How to implement IoT Edge observability using monitoring and troubleshooting
Applies to: IoT Edge 1.5 IoT Edge 1.4
Important
IoT Edge 1.5 LTS and IoT Edge 1.4 LTS are supported releases. IoT Edge 1.4 LTS is end of life on November 12, 2024. If you are on an earlier release, see Update IoT Edge.
In this article, you'll learn the concepts and techniques of implementing both observability dimensions measuring and monitoring and troubleshooting. You'll learn about the following topics:
- Define what indicators of the service performance to monitor
- Measure service performance indicators with metrics
- Monitor metrics and detect issues with Azure Monitor workbooks
- Perform basic troubleshooting with the curated workbooks
- Perform deeper troubleshooting with distributed tracing and correlated logs
- Optionally, deploy a sample scenario to Azure to reproduce what you learned
Scenario
In order to go beyond abstract considerations, we'll use a real-life scenario collecting ocean surface temperatures from sensors into Azure IoT.
La Niña
The La Niña service measures surface temperature in Pacific Ocean to predict La Niña winters. There are many buoys in the ocean with IoT Edge devices that send the surface temperature to Azure Cloud. The telemetry data with the temperature is pre-processed by a custom module on the IoT Edge device before sending it to the cloud.

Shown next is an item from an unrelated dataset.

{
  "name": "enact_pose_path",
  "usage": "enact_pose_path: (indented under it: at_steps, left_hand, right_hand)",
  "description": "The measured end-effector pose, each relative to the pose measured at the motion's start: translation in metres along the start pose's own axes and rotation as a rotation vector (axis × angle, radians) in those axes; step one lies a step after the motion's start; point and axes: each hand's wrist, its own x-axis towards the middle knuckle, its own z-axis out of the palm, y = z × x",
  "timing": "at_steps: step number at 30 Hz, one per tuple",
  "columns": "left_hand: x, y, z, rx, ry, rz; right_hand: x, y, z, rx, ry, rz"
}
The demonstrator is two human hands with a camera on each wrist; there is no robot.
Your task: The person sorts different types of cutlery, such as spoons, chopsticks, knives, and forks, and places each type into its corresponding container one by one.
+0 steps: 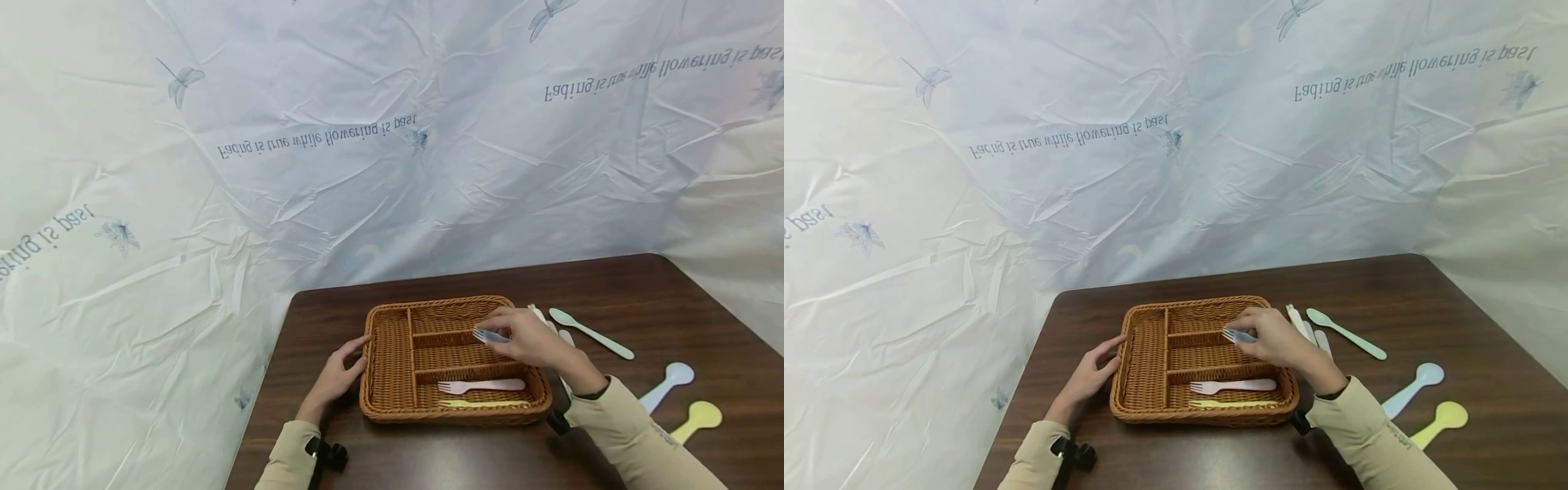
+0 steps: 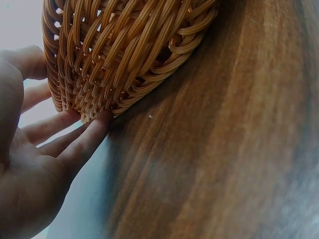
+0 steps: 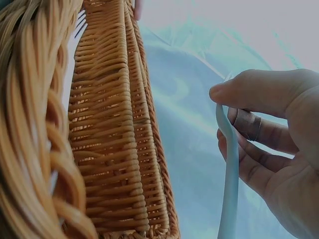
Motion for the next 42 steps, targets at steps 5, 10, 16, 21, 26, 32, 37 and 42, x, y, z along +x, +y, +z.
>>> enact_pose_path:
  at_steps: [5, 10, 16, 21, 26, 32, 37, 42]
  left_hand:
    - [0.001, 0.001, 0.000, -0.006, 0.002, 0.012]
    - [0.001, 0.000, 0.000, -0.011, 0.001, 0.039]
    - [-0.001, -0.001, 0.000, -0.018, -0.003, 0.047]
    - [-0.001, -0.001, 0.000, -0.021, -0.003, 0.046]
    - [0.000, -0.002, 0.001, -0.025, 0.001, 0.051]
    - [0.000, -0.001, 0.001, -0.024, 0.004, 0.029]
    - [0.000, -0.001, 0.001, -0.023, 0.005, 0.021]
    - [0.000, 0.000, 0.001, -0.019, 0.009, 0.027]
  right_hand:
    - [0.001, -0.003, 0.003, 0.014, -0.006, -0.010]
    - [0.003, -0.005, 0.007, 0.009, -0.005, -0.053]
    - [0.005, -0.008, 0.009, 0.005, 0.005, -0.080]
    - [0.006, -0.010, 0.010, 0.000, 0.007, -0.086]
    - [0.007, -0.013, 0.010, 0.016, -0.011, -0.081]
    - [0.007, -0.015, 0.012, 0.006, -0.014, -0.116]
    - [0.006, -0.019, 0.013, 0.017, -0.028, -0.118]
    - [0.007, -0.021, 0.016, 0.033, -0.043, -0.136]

In the cloud, the data is processed by backend Azure Functions and saved to Azure Blob Storage. The clients of the service (ML inference workflows, decision making systems, various UIs, etc.) can pick up messages with temperature data from the Azure Blob Storage.
Measuring and monitoring
Let's build a measuring and monitoring solution for the La Niña service focusing on its business value.
What do we measure and monitor
To understand what we're going to monitor, we must understand what the service actually does and what the service clients expect from the system. In this scenario, the expectations of a common La Niña service consumer may be categorized by the following factors:
- Coverage. The data is coming from most installed buoys
- Freshness. The data coming from the buoys is fresh and relevant
- Throughput. The temperature data is delivered from the buoys without significant delays
- Correctness. The ratio of lost messages (errors) is small
The satisfaction regarding these factors means that the service works according to the client's expectations.

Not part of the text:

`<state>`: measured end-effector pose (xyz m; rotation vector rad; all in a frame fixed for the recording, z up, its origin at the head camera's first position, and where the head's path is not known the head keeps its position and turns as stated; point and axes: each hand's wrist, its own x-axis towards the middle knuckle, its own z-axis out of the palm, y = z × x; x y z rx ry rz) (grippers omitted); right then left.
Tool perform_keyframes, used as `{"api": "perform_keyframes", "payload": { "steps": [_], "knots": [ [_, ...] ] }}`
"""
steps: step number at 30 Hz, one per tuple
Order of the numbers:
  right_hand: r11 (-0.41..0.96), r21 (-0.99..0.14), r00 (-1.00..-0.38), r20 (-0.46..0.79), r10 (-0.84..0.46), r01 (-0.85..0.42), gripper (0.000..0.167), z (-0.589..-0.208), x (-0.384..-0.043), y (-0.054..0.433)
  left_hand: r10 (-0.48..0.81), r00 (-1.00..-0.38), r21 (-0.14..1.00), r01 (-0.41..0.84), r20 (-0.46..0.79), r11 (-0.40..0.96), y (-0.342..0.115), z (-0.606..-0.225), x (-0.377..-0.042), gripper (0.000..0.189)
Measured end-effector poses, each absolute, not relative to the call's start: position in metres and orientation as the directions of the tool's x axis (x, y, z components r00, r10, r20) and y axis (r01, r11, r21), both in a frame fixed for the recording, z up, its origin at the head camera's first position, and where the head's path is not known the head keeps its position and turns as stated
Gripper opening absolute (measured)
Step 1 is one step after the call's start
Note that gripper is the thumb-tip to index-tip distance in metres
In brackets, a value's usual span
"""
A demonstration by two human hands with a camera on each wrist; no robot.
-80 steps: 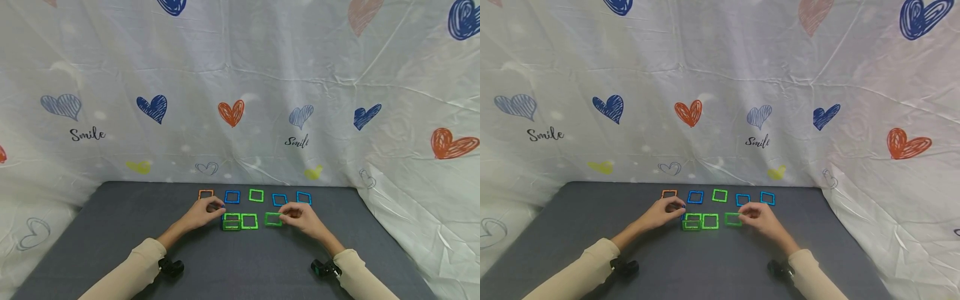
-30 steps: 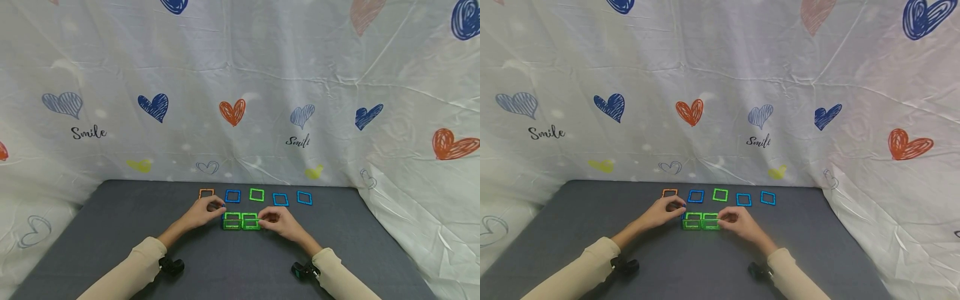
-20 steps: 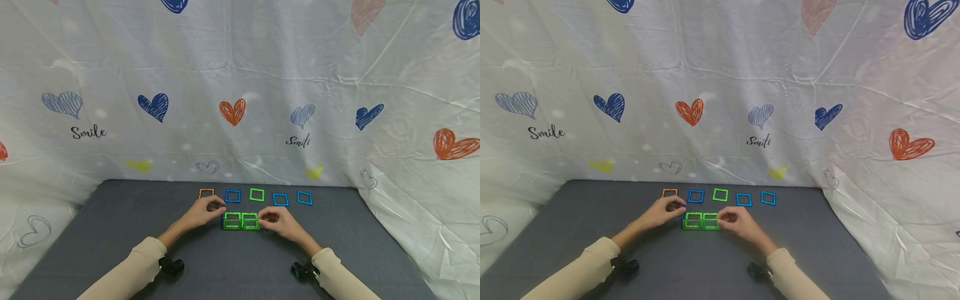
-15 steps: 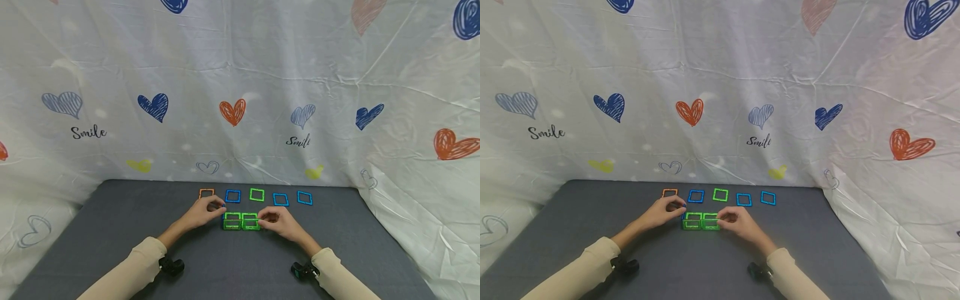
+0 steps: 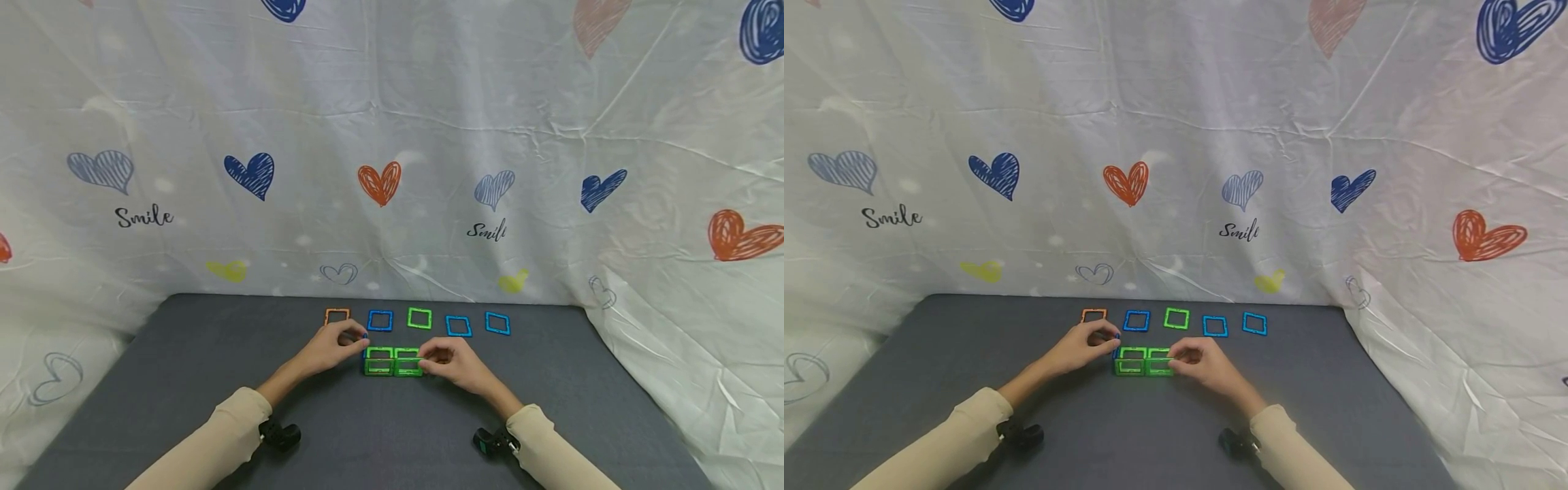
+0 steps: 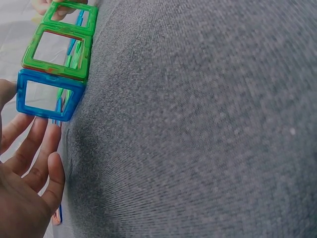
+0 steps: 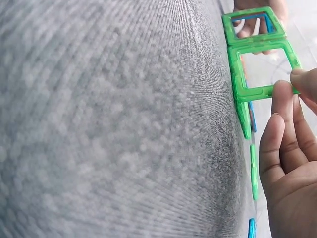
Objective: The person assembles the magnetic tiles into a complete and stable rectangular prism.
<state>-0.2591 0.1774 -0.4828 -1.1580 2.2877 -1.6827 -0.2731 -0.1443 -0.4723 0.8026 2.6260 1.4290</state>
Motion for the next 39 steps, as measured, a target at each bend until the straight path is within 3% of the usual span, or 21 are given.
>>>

The next step is to define instruments to measure values of these factors. This job can be done by the following Service Level Indicators (SLI):
Service Level Indicator | Factors |
---|---|
Ratio of on-line devices to the total number of devices | Coverage |
Ratio of devices reporting frequently to the number of reporting devices | Freshness, Throughput |
Ratio of devices successfully delivering messages to the total number of devices | Correctness |
Ratio of devices delivering messages fast to the total number of devices | Throughput |
With that done, we can apply a sliding scale on each indicator and define exact threshold values that represent what it means for the client to be "satisfied". For this scenario, we select sample threshold values as laid out in the table below with formal Service Level Objectives (SLOs):
Service Level Objective | Factor |
---|---|
90% of devices reported metrics no longer than 10 mins ago (were online) for the observation interval | Coverage |
95% of online devices send temperature 10 times per minute for the observation interval | Freshness, Throughput |
99% of online devices deliver messages successfully with less than 5% of errors for the observation interval | Correctness |
95% of online devices deliver 90th percentile of messages within 50 ms for the observation interval | Throughput |
SLOs definition must also describe the approach of how the indicator values are measured:
- Observation interval: 24 hours. SLO statements have been true for the last 24 hours. Which means that if an SLI goes down and breaks a corresponding SLO, it will take 24 hours after the SLI has been fixed to consider the SLO good again.
- Measurements frequency: 5 minutes. We do the measurements to evaluate SLI values every 5 minutes.
- What is measured: interaction between IoT Device and the cloud, further consumption of the temperature data is out of scope.
How do we measure
At this point, it's clear what we're going to measure and what threshold values we're going to use to determine if the service performs according to the expectations.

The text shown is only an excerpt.